■ **EXERCISE BRIEF**: Check each line of the material that follows, and copy those holding the string "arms".

■ **RAW DATA**:
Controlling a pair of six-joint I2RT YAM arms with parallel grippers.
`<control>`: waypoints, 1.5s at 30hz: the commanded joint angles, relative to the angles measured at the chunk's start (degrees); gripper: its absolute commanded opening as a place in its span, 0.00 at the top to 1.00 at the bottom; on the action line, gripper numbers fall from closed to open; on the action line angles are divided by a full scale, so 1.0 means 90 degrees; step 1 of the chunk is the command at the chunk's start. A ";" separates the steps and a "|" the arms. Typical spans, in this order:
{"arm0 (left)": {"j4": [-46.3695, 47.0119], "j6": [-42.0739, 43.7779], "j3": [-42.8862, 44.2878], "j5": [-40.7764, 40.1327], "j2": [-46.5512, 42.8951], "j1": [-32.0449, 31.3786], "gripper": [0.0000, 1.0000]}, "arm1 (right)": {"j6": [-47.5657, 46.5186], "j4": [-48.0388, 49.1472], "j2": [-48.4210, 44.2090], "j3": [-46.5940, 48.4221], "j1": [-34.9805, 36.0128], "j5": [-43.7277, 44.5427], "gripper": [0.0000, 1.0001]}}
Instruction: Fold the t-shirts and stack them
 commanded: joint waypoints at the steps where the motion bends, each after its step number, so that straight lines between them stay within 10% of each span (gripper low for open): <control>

■ **SOLUTION TO THIS PROBLEM**:
Controlling a pair of six-joint I2RT YAM arms with parallel grippers.
`<control>`: waypoints, 1.5s at 30hz: the commanded joint angles, relative to the angles measured at the chunk's start (degrees); gripper: its absolute commanded opening as a place in its span, 0.00 at the top to 1.00 at the bottom; on the action line, gripper numbers fall from closed to open; on the action line angles are divided by a full scale, so 1.0 means 90 degrees; step 1 of the chunk is the command at the chunk's start. A ";" separates the steps and a "|" the arms. Typical spans, in this order:

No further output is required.